» **Task item**
All lines in the entries below that hold "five" make up the answer.

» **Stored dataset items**
####################
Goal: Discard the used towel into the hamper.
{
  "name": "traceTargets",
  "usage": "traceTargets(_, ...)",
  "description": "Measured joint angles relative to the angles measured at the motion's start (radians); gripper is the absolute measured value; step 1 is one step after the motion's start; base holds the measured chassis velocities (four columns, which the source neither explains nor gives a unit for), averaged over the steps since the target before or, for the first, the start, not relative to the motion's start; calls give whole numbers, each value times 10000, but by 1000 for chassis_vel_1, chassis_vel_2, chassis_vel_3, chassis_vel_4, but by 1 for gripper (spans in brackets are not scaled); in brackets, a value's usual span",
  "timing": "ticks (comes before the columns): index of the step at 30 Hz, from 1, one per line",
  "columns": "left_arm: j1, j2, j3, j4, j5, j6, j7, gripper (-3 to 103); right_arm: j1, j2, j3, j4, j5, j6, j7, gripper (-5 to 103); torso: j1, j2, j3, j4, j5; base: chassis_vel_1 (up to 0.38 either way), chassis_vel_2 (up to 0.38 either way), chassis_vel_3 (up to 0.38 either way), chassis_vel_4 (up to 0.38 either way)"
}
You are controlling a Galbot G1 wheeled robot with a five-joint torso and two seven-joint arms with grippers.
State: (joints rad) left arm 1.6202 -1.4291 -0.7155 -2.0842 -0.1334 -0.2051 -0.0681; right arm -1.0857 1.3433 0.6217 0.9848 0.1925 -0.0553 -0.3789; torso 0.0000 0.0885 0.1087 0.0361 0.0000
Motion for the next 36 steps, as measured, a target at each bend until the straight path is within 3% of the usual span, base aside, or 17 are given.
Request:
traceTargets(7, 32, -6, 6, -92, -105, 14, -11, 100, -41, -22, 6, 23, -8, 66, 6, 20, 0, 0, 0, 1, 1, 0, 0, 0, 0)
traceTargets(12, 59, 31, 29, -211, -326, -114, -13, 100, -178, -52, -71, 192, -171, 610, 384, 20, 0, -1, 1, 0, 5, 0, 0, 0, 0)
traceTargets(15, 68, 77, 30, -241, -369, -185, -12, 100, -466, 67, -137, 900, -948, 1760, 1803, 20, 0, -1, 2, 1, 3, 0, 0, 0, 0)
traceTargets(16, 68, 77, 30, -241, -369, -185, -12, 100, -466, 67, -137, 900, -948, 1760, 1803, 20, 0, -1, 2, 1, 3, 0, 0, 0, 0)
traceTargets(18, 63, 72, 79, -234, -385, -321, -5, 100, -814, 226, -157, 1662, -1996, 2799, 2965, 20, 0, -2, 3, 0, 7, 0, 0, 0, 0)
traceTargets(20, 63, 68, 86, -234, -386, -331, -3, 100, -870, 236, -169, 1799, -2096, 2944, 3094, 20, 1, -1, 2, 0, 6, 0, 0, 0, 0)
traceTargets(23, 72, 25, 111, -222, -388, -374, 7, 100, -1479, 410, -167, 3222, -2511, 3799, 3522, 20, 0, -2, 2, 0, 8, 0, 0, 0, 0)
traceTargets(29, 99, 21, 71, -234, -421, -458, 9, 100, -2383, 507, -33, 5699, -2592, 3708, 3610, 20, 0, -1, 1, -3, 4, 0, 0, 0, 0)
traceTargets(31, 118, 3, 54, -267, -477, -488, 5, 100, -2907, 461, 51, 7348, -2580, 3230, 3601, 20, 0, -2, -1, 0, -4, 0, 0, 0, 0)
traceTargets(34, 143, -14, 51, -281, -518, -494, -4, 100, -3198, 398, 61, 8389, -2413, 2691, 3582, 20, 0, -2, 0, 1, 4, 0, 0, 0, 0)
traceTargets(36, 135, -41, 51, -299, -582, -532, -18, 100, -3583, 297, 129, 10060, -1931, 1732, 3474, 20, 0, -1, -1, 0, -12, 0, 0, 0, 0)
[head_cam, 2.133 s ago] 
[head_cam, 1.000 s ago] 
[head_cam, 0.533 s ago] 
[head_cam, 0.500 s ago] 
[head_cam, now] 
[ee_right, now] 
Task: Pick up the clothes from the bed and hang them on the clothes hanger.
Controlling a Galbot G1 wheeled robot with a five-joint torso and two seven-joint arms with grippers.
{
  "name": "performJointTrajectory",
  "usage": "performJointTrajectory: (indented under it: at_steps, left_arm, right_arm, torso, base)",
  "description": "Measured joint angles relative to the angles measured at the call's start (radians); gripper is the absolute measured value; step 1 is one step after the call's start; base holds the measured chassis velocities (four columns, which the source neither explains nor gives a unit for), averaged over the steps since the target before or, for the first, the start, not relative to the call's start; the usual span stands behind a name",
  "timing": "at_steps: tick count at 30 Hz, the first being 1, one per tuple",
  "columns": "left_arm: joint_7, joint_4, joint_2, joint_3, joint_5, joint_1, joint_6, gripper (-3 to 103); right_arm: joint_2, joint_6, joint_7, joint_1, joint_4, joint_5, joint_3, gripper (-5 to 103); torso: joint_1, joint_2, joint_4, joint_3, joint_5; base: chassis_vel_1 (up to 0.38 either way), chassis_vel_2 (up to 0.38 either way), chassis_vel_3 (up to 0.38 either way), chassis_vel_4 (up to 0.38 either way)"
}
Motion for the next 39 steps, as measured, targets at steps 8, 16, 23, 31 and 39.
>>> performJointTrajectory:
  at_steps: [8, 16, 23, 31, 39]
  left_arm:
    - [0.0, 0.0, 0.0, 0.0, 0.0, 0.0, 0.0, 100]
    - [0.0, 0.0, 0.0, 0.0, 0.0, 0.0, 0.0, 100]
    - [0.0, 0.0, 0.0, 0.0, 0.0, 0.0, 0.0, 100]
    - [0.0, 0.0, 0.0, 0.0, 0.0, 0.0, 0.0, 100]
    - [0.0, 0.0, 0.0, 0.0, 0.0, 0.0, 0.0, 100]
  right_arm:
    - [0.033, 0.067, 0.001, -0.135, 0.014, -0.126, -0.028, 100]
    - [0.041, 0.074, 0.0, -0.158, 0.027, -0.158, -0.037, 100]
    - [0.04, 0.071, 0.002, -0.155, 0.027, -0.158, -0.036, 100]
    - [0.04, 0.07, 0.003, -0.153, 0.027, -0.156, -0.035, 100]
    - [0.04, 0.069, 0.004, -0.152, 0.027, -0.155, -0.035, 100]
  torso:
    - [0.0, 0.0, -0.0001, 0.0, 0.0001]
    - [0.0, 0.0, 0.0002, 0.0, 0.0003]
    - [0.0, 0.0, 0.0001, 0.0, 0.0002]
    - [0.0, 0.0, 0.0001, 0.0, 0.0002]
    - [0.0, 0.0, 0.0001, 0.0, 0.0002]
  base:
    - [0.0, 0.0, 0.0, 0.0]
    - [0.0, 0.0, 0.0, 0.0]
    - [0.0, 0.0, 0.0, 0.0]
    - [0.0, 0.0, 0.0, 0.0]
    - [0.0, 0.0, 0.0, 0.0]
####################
» **Expected output**
You are controlling a Galbot G1 wheeled robot with a five-joint torso and two seven-joint arms with grippers.
Controlling a Galbot G1 wheeled robot with a five-joint torso and two seven-joint arms with grippers.

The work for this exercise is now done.